YOUR TASK:
The entire listing below should be output exactly as it stands.

DATA FOR REVIEW:
*** Block opens ***

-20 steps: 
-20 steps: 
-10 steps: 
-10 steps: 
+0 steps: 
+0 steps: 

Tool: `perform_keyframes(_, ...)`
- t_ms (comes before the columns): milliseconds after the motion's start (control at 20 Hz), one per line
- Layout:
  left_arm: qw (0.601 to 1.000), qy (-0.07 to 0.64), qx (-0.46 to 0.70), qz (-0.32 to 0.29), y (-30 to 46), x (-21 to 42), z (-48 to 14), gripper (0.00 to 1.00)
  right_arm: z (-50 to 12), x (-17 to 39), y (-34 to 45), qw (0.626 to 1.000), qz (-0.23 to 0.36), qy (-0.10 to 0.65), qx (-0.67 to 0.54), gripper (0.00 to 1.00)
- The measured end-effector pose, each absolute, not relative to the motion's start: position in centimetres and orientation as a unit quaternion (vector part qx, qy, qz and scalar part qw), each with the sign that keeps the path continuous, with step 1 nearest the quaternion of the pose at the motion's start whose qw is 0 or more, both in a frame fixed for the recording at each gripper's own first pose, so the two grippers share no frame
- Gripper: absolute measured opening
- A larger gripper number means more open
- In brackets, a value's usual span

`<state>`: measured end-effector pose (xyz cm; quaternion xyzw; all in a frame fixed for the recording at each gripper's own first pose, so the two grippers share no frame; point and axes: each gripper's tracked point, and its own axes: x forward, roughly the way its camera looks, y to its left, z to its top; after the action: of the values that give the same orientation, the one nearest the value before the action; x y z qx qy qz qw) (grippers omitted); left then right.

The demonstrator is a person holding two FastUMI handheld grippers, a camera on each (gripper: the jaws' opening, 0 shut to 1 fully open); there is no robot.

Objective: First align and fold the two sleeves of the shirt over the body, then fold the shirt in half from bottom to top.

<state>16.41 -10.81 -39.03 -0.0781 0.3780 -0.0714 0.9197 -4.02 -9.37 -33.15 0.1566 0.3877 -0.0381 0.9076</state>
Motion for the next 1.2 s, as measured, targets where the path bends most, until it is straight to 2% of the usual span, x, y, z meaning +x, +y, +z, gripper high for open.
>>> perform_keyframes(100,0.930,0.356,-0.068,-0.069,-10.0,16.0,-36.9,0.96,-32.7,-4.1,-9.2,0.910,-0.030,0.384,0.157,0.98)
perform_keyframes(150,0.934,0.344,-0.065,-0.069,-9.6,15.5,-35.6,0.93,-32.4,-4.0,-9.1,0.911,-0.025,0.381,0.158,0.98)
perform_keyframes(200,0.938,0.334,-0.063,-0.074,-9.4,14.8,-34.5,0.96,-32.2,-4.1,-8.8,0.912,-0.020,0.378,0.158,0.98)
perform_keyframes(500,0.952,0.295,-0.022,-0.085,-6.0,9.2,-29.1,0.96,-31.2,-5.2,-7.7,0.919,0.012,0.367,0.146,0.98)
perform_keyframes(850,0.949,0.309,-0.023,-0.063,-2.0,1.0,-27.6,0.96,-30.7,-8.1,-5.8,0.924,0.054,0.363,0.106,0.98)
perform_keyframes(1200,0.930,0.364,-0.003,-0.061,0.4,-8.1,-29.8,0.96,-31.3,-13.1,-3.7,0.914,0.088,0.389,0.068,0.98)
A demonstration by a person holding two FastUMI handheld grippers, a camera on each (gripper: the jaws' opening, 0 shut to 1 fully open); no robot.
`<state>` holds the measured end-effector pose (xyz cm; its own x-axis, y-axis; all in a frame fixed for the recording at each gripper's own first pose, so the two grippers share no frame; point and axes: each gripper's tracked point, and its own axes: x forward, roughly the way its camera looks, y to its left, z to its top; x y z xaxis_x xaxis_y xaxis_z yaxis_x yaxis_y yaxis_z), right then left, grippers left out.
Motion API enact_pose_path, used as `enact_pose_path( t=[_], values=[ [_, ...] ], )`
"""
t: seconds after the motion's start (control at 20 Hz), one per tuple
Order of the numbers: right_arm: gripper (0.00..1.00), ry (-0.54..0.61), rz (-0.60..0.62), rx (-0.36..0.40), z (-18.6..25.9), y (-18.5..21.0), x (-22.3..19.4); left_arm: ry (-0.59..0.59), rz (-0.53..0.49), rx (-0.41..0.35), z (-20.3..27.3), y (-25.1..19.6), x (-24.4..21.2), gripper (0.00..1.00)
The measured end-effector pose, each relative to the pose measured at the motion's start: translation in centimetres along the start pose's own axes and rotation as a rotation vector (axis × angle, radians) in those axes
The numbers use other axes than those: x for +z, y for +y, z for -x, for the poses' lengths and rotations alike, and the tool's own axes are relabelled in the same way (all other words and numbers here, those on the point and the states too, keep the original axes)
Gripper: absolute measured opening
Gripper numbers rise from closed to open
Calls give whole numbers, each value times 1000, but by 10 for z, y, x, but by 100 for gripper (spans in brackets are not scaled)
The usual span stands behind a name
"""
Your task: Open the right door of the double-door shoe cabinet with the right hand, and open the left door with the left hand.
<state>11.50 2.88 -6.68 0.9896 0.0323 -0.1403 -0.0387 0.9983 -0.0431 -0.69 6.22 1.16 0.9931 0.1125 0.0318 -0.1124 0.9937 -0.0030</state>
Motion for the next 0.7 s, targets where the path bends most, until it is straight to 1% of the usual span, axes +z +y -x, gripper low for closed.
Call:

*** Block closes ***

FINISHED TASK:
-20 steps: 
-20 steps: 
-10 steps: 
-10 steps: 
+0 steps: 
+0 steps: 

Tool: `perform_keyframes(_, ...)`
- t_ms (comes before the columns): milliseconds after the motion's start (control at 20 Hz), one per line
- Layout:
  left_arm: qw (0.601 to 1.000), qy (-0.07 to 0.64), qx (-0.46 to 0.70), qz (-0.32 to 0.29), y (-30 to 46), x (-21 to 42), z (-48 to 14), gripper (0.00 to 1.00)
  right_arm: z (-50 to 12), x (-17 to 39), y (-34 to 45), qw (0.626 to 1.000), qz (-0.23 to 0.36), qy (-0.10 to 0.65), qx (-0.67 to 0.54), gripper (0.00 to 1.00)
- The measured end-effector pose, each absolute, not relative to the motion's start: position in centimetres and orientation as a unit quaternion (vector part qx, qy, qz and scalar part qw), each with the sign that keeps the path continuous, with step 1 nearest the quaternion of the pose at the motion's start whose qw is 0 or more, both in a frame fixed for the recording at each gripper's own first pose, so the two grippers share no frame
- Gripper: absolute measured opening
- A larger gripper number means more open
- In brackets, a value's usual span

`<state>`: measured end-effector pose (xyz cm; quaternion xyzw; all in a frame fixed for the recording at each gripper's own first pose, so the two grippers share no frame; point and axes: each gripper's tracked point, and its own axes: x forward, roughly the way its camera looks, y to its left, z to its top; after the action: of the values that give the same orientation, the one nearest the value before the action; x y z qx qy qz qw) (grippers omitted); left then right.

The demonstrator is a person holding two FastUMI handheld grippers, a camera on each (gripper: the jaws' opening, 0 shut to 1 fully open); there is no robot.

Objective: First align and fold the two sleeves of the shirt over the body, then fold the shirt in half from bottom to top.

<state>16.41 -10.81 -39.03 -0.0781 0.3780 -0.0714 0.9197 -4.02 -9.37 -33.15 0.1566 0.3877 -0.0381 0.9076</state>
Motion for the next 1.2 s, as measured, targets where the path bends most, until it is straight to 2% of the usual span, x, y, z meaning +x, +y, +z, gripper high for open.
>>> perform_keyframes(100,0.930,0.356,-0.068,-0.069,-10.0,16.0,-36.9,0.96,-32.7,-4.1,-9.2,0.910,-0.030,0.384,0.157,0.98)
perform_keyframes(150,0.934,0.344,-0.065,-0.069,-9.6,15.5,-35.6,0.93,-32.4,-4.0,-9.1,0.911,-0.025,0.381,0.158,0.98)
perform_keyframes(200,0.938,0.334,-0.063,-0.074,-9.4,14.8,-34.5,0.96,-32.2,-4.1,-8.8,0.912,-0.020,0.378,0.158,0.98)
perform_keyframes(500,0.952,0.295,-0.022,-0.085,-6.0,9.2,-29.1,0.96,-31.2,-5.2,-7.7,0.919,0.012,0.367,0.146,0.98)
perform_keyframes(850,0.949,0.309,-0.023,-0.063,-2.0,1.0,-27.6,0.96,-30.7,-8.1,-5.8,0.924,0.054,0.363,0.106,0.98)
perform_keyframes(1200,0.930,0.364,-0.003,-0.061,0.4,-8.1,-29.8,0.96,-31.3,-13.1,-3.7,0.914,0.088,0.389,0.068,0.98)
A demonstration by a person holding two FastUMI handheld grippers, a camera on each (gripper: the jaws' opening, 0 shut to 1 fully open); no robot.
`<state>` holds the measured end-effector pose (xyz cm; its own x-axis, y-axis; all in a frame fixed for the recording at each gripper's own first pose, so the two grippers share no frame; point and axes: each gripper's tracked point, and its own axes: x forward, roughly the way its camera looks, y to its left, z to its top; x y z xaxis_x xaxis_y xaxis_z yaxis_x yaxis_y yaxis_z), right then left, grippers left out.
Motion API enact_pose_path, used as `enact_pose_path( t=[_], values=[ [_, ...] ], )`
"""
t: seconds after the motion's start (control at 20 Hz), one per tuple
Order of the numbers: right_arm: gripper (0.00..1.00), ry (-0.54..0.61), rz (-0.60..0.62), rx (-0.36..0.40), z (-18.6..25.9), y (-18.5..21.0), x (-22.3..19.4); left_arm: ry (-0.59..0.59), rz (-0.53..0.49), rx (-0.41..0.35), z (-20.3..27.3), y (-25.1..19.6), x (-24.4..21.2), gripper (0.00..1.00)
The measured end-effector pose, each relative to the pose measured at the motion's start: translation in centimetres along the start pose's own axes and rotation as a rotation vector (axis × angle, radians) in those axes
The numbers use other axes than those: x for +z, y for +y, z for -x, for the poses' lengths and rotations alike, and the tool's own axes are relabelled in the same way (all other words and numbers here, those on the point and the states too, keep the original axes)
Gripper: absolute measured opening
Gripper numbers rise from closed to open
Calls give whole numbers, each value times 1000, but by 10 for z, y, x, but by 100 for gripper (spans in brackets are not scaled)
The usual span stands behind a name
"""
Your task: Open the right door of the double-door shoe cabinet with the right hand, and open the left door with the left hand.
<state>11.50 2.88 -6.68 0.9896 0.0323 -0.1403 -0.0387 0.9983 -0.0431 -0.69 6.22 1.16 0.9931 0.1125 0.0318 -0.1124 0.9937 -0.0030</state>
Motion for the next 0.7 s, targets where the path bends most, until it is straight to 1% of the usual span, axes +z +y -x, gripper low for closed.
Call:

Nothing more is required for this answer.